More than seven years after traditional processor designs hit the edge of their power envelope, the path of extreme scale Computational Science to a 100 petaflop (Pflop/s) system, which researchers had hoped to be using by the middle of the coming decade, has never looked steeper. On current high performance computing (HPC) systems, the 'application-architecture performance gap,' i.e. the gap between theoretical peak performance and the performance realized by full applications is already substantial.

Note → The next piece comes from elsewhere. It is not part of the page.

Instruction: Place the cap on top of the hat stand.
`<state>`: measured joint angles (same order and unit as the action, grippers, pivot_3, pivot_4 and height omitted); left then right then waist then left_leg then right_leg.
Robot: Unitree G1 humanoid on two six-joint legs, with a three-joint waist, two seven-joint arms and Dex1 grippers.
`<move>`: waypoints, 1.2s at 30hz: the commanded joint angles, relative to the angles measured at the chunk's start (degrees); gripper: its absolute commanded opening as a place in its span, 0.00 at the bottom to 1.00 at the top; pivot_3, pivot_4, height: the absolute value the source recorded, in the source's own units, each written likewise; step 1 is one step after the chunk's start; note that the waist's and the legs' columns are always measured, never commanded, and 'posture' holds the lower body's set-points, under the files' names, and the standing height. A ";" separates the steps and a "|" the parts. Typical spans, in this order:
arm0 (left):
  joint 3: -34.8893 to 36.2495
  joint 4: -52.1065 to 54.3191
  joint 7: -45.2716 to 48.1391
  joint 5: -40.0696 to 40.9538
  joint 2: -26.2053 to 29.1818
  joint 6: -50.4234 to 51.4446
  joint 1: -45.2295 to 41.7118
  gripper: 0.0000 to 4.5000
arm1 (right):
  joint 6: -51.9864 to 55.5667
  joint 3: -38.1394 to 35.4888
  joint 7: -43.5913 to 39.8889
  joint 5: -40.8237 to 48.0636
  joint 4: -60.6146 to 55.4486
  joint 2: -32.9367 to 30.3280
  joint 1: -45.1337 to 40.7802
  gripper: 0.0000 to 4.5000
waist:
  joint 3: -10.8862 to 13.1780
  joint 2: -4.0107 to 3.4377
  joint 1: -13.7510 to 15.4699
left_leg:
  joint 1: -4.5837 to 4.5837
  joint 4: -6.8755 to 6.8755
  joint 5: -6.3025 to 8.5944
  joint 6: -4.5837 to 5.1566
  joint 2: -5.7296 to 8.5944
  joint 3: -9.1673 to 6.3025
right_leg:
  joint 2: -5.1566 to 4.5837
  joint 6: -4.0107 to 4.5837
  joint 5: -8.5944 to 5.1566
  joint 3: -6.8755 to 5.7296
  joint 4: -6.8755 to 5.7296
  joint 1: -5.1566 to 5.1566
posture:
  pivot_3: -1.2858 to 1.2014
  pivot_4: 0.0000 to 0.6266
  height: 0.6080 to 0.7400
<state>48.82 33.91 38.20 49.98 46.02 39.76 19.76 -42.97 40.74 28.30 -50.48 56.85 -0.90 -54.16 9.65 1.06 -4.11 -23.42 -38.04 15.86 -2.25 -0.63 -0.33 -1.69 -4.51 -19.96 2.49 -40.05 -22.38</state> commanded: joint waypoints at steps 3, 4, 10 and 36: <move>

But with clock frequencies now capped below 4 GHz and trending downward, latencies in key areas (e.g. memory access, bus, system interconnect) expected to remain relatively stagnant, and software parallelism required to increase by at least three orders of magnitude to make effective use of the tens of thousands of processors and millions of cores that 100 Pflop/s systems are projected to contain, it is now reasonable to worry that a widening application-architecture performance gap will make such systems unproductive to use and therefore irrational to build.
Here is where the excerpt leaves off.